Task prompt:
From the listing below, copy each line that contains the word "them".

Records for this task:
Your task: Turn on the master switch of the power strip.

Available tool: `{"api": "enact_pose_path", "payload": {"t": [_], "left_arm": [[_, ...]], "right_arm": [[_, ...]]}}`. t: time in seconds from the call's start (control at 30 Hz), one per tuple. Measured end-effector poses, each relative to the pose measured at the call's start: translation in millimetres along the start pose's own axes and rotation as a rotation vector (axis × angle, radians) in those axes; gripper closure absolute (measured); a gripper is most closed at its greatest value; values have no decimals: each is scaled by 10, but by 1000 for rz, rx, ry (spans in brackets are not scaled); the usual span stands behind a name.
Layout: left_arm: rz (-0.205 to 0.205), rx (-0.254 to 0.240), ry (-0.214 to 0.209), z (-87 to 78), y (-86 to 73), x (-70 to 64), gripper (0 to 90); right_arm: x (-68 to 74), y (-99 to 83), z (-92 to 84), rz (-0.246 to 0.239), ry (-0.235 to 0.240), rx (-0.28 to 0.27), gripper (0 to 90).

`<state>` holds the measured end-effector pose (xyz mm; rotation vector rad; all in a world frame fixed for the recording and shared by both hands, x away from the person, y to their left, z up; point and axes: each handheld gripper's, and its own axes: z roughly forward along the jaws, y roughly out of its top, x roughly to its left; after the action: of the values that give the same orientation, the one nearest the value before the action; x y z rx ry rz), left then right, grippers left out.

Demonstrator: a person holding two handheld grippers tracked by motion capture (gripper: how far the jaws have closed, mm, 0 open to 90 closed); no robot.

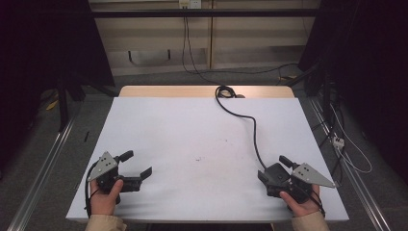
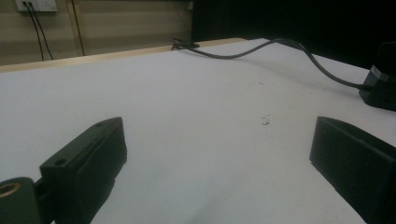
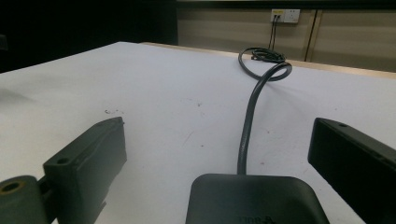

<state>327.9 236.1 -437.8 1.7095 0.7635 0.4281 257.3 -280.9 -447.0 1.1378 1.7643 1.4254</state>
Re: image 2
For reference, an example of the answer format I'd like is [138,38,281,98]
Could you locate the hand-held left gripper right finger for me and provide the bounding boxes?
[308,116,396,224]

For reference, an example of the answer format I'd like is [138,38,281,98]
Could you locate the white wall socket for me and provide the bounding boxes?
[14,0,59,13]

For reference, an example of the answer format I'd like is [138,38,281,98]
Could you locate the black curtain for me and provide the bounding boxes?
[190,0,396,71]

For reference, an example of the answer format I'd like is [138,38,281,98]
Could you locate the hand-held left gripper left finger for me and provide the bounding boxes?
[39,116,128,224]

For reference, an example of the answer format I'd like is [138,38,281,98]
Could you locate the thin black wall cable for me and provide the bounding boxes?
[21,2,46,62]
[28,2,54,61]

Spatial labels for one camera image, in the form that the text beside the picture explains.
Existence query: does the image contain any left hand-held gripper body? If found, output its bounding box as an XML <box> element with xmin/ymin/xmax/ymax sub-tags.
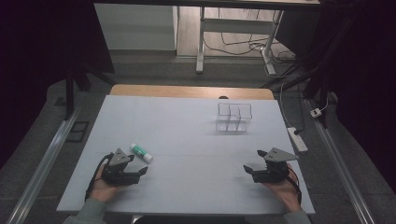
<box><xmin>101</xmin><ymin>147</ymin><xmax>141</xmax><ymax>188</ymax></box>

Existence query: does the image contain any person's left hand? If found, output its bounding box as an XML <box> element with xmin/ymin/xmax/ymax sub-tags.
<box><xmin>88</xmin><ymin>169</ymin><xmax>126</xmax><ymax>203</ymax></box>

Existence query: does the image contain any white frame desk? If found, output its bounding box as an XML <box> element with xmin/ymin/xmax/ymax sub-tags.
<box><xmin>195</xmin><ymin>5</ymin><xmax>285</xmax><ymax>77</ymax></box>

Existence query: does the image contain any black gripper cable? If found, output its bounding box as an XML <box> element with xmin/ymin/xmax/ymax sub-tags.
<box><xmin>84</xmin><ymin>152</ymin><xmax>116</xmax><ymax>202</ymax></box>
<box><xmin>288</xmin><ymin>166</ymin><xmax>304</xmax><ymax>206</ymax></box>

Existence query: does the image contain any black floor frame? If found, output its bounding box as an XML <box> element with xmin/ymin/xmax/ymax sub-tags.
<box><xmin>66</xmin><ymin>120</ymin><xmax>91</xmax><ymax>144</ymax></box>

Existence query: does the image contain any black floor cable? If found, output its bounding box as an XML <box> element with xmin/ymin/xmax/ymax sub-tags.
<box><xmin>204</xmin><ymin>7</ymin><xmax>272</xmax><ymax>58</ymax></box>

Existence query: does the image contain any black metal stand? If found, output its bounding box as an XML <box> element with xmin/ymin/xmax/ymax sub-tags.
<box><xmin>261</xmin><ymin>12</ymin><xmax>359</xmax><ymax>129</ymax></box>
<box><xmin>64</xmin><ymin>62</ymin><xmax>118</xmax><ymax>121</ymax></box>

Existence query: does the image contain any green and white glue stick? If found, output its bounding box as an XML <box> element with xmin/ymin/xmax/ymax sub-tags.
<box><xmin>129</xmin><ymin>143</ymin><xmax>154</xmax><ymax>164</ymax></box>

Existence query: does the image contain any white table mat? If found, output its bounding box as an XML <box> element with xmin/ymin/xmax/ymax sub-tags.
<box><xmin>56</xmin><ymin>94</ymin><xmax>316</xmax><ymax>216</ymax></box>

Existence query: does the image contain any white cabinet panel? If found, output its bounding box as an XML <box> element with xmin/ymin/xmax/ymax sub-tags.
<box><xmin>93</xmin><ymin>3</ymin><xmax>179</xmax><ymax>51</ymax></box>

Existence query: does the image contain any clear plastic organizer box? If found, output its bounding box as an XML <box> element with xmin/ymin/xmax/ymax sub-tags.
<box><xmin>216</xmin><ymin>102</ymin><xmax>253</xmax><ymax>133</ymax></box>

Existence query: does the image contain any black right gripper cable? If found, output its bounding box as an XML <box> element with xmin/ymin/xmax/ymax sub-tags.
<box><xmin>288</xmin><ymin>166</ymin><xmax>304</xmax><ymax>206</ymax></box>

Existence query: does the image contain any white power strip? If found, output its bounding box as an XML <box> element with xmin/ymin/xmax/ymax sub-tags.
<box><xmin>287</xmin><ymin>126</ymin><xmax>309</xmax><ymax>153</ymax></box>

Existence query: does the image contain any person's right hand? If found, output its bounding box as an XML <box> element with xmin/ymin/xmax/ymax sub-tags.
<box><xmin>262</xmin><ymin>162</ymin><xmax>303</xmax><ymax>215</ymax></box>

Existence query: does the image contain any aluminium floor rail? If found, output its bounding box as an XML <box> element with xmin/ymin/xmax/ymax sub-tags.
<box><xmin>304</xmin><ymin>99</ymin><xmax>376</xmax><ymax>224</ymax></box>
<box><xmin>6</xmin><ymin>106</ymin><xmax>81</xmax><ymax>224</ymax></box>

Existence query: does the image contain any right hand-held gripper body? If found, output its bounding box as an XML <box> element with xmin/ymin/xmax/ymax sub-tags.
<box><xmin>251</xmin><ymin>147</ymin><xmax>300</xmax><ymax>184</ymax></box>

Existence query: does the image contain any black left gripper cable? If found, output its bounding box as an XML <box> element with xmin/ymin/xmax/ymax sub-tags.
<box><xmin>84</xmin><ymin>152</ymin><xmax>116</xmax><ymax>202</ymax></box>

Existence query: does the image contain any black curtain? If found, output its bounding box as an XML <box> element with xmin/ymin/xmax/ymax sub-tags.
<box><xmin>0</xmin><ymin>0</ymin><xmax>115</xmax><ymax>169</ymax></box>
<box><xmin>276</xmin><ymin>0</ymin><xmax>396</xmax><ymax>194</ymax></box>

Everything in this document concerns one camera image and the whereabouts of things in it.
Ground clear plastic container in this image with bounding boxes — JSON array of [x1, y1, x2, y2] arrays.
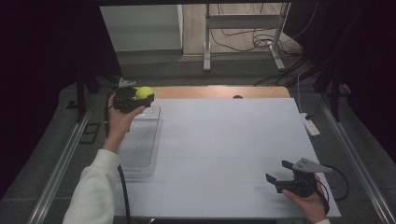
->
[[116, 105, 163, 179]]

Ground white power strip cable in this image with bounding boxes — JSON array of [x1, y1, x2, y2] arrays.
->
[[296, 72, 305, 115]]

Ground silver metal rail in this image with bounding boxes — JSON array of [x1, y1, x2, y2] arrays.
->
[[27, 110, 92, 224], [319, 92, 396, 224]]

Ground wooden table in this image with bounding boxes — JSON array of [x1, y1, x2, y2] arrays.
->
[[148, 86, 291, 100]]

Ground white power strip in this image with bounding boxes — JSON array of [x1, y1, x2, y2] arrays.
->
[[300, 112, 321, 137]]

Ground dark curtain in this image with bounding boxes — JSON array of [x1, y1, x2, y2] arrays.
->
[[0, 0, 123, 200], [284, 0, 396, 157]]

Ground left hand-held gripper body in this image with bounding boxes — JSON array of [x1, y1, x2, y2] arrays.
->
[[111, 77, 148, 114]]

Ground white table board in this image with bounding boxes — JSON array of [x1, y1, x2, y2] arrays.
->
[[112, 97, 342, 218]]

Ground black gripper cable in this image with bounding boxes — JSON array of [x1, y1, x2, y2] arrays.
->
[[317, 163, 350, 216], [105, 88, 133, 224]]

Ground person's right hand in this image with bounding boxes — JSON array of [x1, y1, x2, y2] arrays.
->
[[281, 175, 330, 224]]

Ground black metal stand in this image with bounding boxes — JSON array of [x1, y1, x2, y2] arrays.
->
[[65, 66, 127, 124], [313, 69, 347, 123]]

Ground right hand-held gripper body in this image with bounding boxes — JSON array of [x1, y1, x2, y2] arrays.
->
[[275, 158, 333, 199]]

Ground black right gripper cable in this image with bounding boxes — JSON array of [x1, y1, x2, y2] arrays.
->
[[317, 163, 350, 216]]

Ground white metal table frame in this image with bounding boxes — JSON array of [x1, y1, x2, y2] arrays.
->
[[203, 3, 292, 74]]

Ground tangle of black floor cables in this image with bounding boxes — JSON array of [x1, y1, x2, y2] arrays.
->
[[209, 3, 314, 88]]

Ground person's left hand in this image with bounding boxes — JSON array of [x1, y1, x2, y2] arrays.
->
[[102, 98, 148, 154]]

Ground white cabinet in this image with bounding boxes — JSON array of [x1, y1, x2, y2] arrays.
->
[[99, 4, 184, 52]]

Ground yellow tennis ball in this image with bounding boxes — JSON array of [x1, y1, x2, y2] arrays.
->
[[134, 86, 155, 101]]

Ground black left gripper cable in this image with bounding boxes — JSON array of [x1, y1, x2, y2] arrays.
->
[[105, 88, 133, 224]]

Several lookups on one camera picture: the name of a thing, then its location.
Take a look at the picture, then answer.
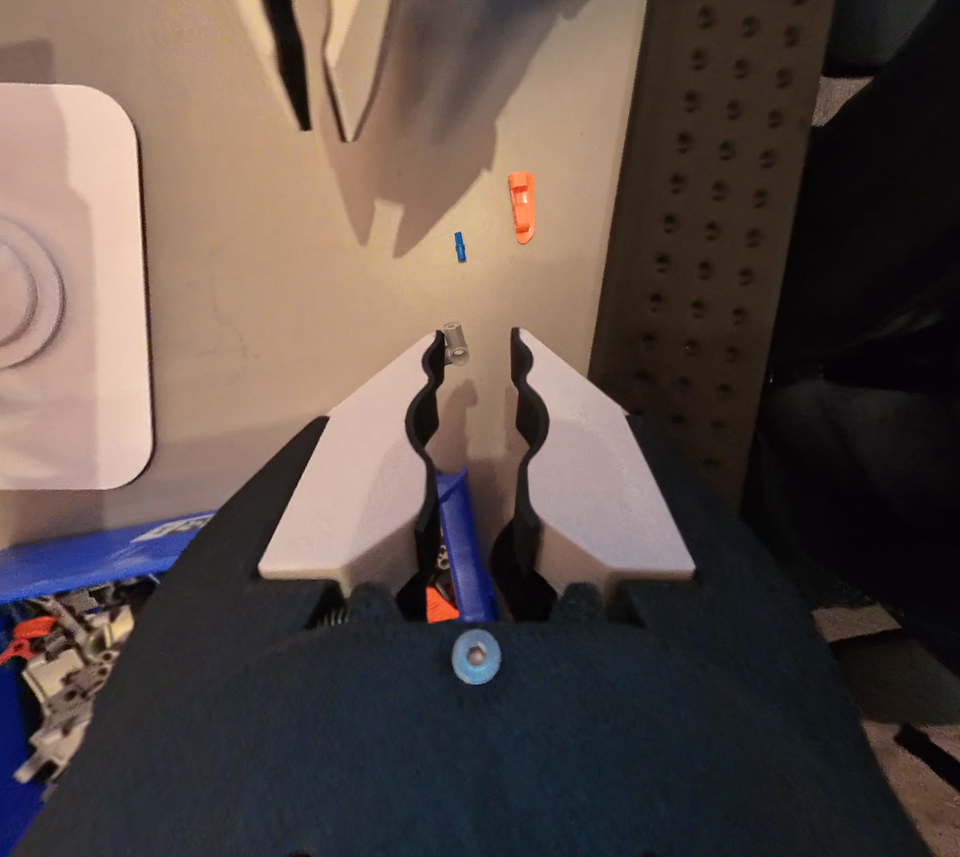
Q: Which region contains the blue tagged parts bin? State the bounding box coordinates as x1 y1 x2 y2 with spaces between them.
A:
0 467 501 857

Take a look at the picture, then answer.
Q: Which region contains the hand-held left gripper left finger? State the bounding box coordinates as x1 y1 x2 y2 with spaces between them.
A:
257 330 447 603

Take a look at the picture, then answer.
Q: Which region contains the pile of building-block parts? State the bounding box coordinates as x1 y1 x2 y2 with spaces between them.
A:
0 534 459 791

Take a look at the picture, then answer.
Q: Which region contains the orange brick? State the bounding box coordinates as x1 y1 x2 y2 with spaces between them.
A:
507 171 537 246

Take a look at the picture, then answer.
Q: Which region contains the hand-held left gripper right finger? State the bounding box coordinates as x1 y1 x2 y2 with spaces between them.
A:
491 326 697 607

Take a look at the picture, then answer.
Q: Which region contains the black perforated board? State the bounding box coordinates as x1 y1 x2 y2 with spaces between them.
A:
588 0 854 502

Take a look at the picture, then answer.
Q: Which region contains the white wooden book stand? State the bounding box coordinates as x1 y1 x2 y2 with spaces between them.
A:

Output for this exercise:
Q: Which region contains the blue tagged parts bin? State the bounding box coordinates as x1 y1 x2 y2 with spaces between them.
Q: Which region contains the hand-held left gripper left finger? State the bounding box coordinates as x1 y1 x2 y2 with spaces between them.
Q: Which region contains the pile of building-block parts? State the bounding box coordinates as x1 y1 x2 y2 with spaces between them.
Q: Which region contains the orange brick? State the bounding box coordinates as x1 y1 x2 y2 with spaces between them.
Q: Which region contains the hand-held left gripper right finger? State the bounding box coordinates as x1 y1 x2 y2 with spaces between them.
Q: Which region contains the black perforated board? State the bounding box coordinates as x1 y1 x2 y2 with spaces between them.
Q: Which region contains the white wooden book stand? State the bounding box coordinates as x1 y1 x2 y2 with spaces between them.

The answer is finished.